Start with the line that holds "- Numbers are". Please copy it and each remaining line below exactly, leaving pictures out.
^^^^
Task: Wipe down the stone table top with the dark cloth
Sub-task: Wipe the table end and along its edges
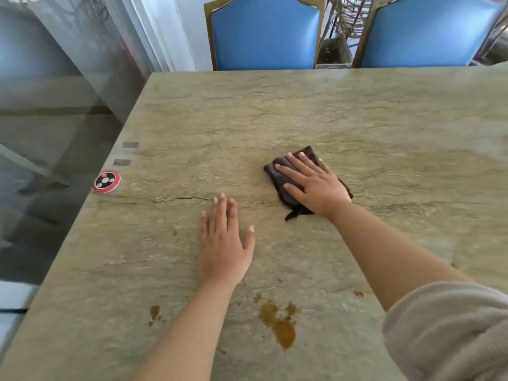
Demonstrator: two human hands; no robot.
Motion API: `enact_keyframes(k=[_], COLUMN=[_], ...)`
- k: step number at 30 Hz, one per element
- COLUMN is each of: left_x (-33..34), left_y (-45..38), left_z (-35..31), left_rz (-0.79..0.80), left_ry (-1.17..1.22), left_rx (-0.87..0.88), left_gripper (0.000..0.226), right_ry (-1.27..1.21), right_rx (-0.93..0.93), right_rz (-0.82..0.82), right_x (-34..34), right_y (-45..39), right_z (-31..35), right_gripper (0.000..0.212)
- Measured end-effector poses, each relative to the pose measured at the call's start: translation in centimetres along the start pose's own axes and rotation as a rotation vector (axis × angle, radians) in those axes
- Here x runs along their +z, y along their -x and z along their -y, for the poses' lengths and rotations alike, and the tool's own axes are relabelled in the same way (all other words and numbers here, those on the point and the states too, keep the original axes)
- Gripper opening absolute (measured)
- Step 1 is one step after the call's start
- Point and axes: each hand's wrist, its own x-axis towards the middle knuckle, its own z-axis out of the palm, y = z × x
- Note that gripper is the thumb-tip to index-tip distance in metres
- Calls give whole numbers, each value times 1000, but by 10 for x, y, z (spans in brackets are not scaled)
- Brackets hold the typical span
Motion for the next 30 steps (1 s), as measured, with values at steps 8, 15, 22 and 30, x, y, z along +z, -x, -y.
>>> enact_keyframes(k=[8, 15, 22, 30], left_x=[2, -5, -8, -9], left_y=[0, -3, -24, -111], left_z=[1, -1, -76, -8], left_rz=[-47, -81, -9, 105], left_ry=[57, 276, 167, -72], left_rx=[7, -61, 327, 148], left_gripper=[74, 61, 61, 70], right_ry=[-43, -476, -786, -622], right_rx=[165, 343, 547, 502], right_rz=[-14, -36, -161, -177], right_x=[18, -8, -1, 9], right_y=[24, 60, 60, 60], right_z=[83, 47, 41, 36], right_gripper=[55, 55, 47, 46])
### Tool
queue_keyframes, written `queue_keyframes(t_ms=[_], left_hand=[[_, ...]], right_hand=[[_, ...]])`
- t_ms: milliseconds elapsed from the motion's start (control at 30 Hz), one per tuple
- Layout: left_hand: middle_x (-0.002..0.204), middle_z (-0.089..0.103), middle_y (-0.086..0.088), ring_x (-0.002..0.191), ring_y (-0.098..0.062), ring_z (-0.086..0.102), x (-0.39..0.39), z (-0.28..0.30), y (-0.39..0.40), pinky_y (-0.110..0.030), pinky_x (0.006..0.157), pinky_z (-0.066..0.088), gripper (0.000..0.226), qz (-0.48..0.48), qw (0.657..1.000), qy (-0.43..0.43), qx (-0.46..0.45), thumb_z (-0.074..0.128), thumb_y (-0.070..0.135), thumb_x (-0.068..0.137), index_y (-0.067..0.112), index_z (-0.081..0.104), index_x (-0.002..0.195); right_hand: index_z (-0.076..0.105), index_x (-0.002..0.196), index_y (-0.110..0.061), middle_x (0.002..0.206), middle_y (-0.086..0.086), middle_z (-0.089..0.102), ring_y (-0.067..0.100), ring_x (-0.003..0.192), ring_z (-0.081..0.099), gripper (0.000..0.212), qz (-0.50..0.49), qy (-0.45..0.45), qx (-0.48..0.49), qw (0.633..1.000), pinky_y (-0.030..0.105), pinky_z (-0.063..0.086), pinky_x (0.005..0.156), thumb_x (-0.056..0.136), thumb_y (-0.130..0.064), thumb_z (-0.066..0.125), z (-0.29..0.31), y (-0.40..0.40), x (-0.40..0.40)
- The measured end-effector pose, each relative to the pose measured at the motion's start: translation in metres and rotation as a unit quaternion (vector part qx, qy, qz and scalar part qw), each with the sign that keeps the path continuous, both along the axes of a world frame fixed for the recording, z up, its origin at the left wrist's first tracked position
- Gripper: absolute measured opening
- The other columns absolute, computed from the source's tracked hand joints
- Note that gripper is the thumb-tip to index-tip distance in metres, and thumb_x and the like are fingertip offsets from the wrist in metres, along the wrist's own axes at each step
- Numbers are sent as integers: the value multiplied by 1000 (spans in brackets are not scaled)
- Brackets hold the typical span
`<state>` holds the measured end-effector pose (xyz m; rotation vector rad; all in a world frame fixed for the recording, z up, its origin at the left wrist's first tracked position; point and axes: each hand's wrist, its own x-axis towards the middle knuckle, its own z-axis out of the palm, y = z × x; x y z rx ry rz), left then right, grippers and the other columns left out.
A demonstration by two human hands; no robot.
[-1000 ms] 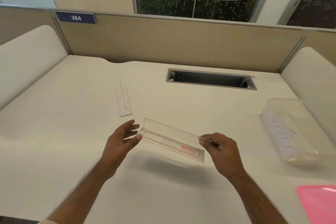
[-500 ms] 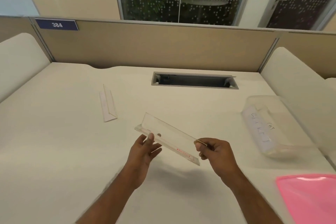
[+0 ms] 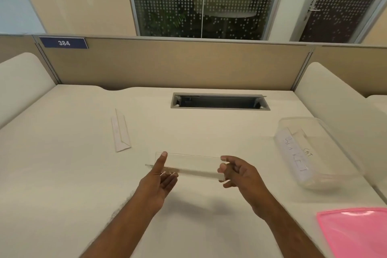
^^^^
WRITTEN ANSWER –
- Numbers are sent as integers: the value multiplied by 1000 (spans in brackets are not scaled)
- Brackets hold the typical span
`<state>` holds the measured end-effector pose (xyz m; rotation vector rad; all in a world frame fixed for the recording, z up, its origin at the left wrist's first tracked position; point and axes: each hand's wrist, its own x-axis towards the middle knuckle, its own z-axis out of the palm, y = z × x; x y z rx ry rz), left then right, grippers and the other columns left out.
A demonstration by two human hands; no robot.
[-1000 ms] 
[-500 ms] 
[+0 ms] 

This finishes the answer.